What the exercise asks:
In the entries that follow, find the line containing "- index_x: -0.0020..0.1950", then output exactly every line from the first through that one.

::: Records for this task

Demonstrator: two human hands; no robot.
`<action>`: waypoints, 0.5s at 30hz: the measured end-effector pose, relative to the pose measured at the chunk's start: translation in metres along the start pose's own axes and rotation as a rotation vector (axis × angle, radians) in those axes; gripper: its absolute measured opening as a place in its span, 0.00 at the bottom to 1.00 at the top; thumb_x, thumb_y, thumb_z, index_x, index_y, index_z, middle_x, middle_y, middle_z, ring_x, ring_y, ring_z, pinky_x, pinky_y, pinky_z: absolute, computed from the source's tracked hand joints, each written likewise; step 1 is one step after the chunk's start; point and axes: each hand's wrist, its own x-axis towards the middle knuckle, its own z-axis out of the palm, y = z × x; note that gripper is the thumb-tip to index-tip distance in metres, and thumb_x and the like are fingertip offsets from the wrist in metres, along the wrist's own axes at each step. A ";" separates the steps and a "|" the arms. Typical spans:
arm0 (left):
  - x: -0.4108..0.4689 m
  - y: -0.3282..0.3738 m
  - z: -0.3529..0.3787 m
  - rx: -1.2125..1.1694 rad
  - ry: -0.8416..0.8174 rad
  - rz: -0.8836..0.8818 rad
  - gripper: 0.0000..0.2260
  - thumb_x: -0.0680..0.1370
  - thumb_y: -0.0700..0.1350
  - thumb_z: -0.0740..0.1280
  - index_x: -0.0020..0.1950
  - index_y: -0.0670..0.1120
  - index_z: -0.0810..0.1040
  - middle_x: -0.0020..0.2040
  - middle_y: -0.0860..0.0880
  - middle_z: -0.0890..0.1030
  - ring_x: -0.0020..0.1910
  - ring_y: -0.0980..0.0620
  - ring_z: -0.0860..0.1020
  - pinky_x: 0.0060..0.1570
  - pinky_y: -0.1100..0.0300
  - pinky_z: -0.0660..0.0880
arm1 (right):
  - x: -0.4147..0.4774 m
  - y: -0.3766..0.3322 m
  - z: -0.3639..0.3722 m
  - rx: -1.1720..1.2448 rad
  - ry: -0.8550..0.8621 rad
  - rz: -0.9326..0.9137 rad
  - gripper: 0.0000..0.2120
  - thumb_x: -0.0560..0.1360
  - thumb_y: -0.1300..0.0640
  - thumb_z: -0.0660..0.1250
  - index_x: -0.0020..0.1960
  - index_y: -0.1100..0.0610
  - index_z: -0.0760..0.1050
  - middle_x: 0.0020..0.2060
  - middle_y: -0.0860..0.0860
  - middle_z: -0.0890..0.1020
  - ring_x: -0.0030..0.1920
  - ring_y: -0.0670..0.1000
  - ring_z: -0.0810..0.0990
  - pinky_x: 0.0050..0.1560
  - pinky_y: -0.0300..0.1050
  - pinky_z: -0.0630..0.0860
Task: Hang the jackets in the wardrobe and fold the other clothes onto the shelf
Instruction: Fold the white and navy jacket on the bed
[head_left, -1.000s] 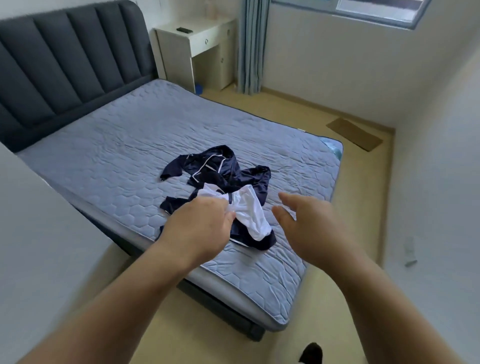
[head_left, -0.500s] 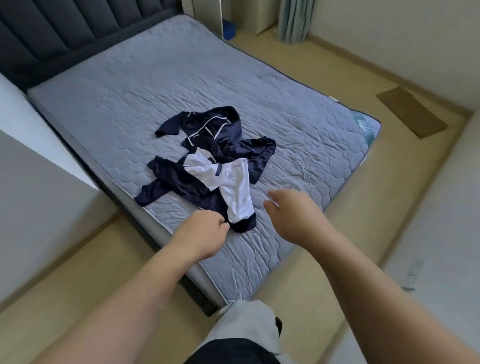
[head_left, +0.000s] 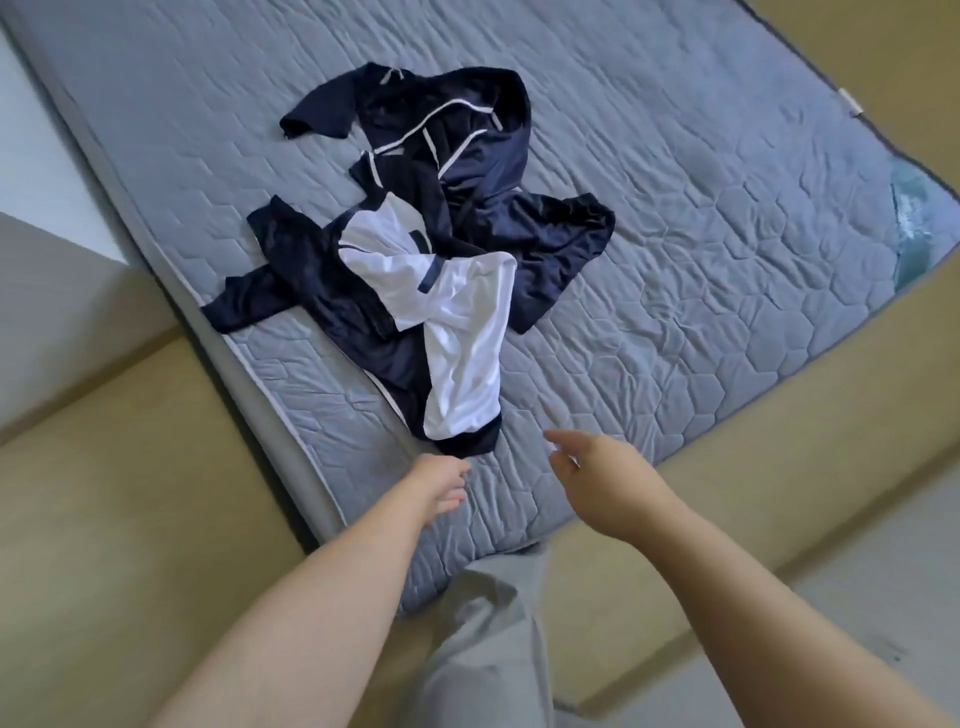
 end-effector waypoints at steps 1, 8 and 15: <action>0.020 0.000 0.008 -0.084 0.019 -0.049 0.07 0.82 0.43 0.66 0.47 0.43 0.73 0.44 0.45 0.75 0.39 0.51 0.75 0.46 0.56 0.74 | 0.019 0.010 -0.001 0.004 -0.053 0.002 0.21 0.85 0.49 0.54 0.78 0.44 0.65 0.63 0.49 0.81 0.47 0.46 0.81 0.42 0.41 0.77; 0.124 0.026 0.047 -0.542 0.162 -0.186 0.32 0.79 0.53 0.71 0.78 0.45 0.63 0.78 0.42 0.65 0.70 0.42 0.73 0.58 0.51 0.77 | 0.132 0.055 0.004 0.021 -0.184 -0.036 0.22 0.86 0.52 0.52 0.80 0.45 0.60 0.54 0.50 0.84 0.35 0.50 0.79 0.33 0.41 0.76; 0.179 0.034 0.064 -0.759 0.186 -0.182 0.16 0.82 0.51 0.65 0.69 0.50 0.73 0.69 0.51 0.75 0.75 0.49 0.68 0.68 0.49 0.65 | 0.175 0.093 0.002 0.018 -0.234 -0.017 0.24 0.85 0.47 0.55 0.80 0.44 0.59 0.65 0.53 0.80 0.45 0.53 0.84 0.50 0.54 0.82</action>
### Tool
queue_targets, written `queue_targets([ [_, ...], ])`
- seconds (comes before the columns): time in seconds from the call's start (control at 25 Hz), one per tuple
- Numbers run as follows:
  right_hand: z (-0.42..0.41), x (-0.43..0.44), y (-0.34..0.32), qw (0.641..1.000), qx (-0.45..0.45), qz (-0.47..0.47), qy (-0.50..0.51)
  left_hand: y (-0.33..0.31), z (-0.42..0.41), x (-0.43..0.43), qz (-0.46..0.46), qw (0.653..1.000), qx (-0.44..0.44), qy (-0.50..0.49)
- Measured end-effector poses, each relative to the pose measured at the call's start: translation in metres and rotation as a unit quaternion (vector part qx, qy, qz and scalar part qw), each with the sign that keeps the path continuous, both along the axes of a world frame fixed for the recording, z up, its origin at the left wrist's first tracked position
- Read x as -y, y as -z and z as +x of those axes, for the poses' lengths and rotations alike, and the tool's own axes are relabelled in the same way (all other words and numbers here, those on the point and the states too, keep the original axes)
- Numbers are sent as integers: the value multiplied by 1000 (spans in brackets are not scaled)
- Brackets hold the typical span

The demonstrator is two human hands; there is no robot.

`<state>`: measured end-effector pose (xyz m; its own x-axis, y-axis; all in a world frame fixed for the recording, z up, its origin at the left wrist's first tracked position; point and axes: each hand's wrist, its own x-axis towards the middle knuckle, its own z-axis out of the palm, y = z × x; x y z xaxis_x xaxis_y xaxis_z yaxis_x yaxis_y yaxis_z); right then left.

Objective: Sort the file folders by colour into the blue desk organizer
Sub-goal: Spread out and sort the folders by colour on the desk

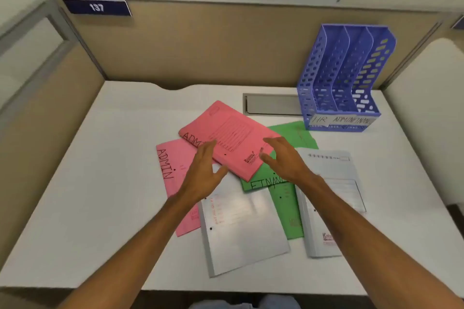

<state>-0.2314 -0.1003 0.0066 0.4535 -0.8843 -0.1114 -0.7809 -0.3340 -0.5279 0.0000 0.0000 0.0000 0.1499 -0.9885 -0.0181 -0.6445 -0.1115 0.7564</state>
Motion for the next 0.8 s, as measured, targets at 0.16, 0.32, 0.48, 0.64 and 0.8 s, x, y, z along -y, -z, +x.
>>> queue_targets([
  [0.16,8,0,27,994,-67,81,-12,31,3,17,131,990,-55,-1],
  [0.32,22,0,58,986,-88,129,-54,71,-6,26,266,935,-209,-106],
  [0.48,32,0,81,986,-88,119,-77,96,-25,39,330,845,-361,-215],
  [0.64,36,-2,95,987,-79,109,-86,111,-39,60,315,780,-462,-280],
  [0.8,38,-6,94,988,-38,113,-101,110,-51,73,299,731,-530,-308],
])
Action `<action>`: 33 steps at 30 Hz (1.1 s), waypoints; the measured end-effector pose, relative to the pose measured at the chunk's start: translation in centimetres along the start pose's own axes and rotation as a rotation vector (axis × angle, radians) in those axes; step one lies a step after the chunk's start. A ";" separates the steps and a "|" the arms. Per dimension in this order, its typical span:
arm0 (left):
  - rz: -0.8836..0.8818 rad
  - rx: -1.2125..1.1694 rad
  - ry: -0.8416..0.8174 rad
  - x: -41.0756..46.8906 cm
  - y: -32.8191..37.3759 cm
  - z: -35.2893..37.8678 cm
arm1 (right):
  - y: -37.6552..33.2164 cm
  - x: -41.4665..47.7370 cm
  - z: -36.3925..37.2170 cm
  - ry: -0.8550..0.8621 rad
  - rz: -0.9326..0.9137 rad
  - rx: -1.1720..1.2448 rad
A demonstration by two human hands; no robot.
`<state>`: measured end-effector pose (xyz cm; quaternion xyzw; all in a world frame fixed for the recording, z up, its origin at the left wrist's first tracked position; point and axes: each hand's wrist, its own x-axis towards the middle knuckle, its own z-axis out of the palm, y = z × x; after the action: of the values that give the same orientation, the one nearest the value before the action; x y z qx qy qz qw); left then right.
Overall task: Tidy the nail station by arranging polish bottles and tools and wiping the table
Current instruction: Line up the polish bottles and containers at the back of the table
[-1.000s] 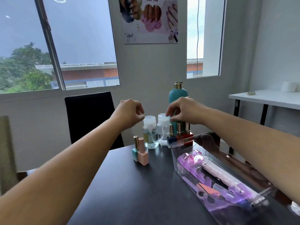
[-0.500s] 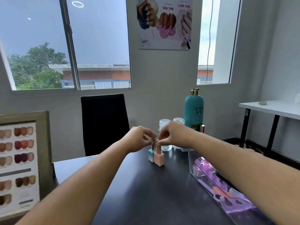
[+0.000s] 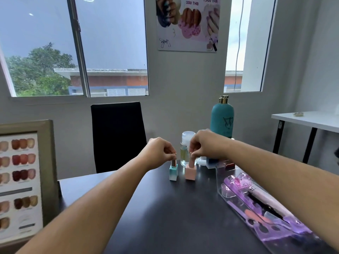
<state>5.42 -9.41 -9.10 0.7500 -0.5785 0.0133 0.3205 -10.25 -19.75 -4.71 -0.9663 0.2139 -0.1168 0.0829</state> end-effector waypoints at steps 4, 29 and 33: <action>-0.002 -0.004 0.019 0.8 1.4 1.4 | 1.8 0.1 -0.7 0.014 0.035 -0.026; 0.008 0.135 0.123 3.9 4.8 5.7 | 5.7 2.0 0.5 0.108 0.007 -0.173; 0.028 0.145 0.136 4.2 4.7 5.9 | 5.7 2.0 0.5 0.113 0.000 -0.197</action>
<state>0.62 -16.53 -10.03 0.7605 -0.5632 0.1107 0.3037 -10.60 -25.69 -6.02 -0.9617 0.2286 -0.1494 -0.0245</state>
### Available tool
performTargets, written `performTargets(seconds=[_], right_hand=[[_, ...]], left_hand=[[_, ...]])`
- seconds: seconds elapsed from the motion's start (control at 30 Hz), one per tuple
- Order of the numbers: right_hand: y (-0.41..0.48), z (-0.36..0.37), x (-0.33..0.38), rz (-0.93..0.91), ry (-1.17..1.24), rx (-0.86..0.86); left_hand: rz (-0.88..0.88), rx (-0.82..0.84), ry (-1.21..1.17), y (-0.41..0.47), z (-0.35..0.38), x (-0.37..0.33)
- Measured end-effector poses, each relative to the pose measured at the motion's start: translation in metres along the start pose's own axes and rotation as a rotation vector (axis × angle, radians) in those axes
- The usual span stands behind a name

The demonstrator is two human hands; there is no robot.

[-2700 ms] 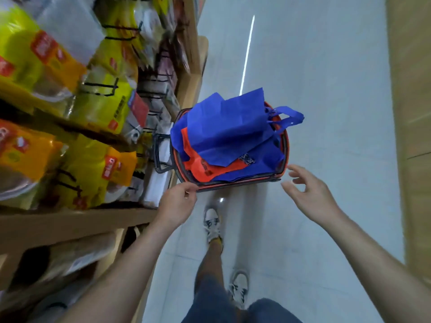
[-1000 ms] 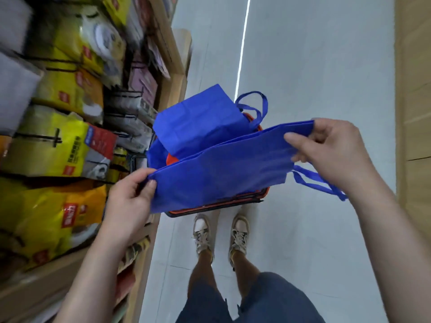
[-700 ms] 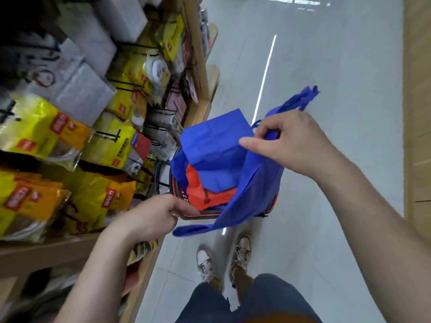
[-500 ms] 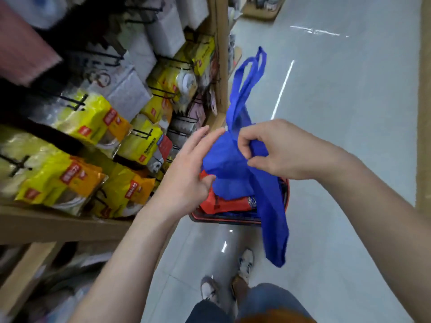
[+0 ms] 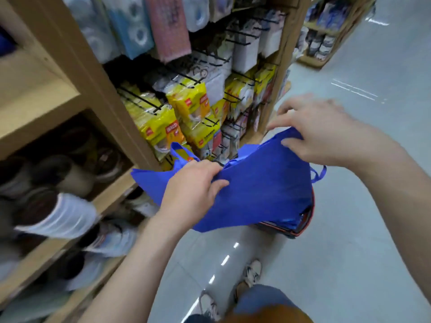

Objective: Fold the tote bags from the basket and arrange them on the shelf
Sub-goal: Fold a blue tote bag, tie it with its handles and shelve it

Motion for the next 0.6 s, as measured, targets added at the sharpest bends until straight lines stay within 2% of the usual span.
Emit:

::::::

Solution:
Demonstrator: two human hands; no robot.
`<action>`: waypoints, 0.5s at 30hz: the measured end-effector pose, relative to the pose measured at the chunk's start: translation in metres along the start pose's own axes and rotation as a rotation vector (axis × angle, radians) in those axes; gripper: its absolute measured opening as a place in its span, 0.00 at the bottom to 1.00 at the top; thumb_x, thumb_y, thumb_z, index_x, index_y, index_z, middle_x, middle_y, middle_z, ring_x, ring_y, ring_z, pinky_x, pinky_y, pinky_z: absolute, computed from the source's tracked hand joints, each written likewise; step 1 is one step after the chunk's start; point and axes: each hand's wrist, its own x-axis towards the middle knuckle, its own z-axis out of the palm, y = z × x; note that gripper is the thumb-tip to index-tip distance in metres, and thumb_x and the like are fingertip offsets from the wrist in metres, along the wrist's own axes at each step. A ";" separates the steps and a "|" the arms. Typical spans:
arm0 (left):
  - x: -0.4108..0.4689 m
  - y: -0.3282..0.3738 m
  - z: -0.3529..0.3787 m
  - rx: -1.2125..1.1694 rad
  - ry: -0.8416..0.8174 rad
  - rz: -0.8836..0.8818 rad
  - gripper: 0.0000..0.2260
  - thumb_x: -0.0680..0.1370
  - thumb_y: -0.0700..0.1350
  - thumb_z: -0.0740..0.1280
  - index_x: -0.0020..0.1950

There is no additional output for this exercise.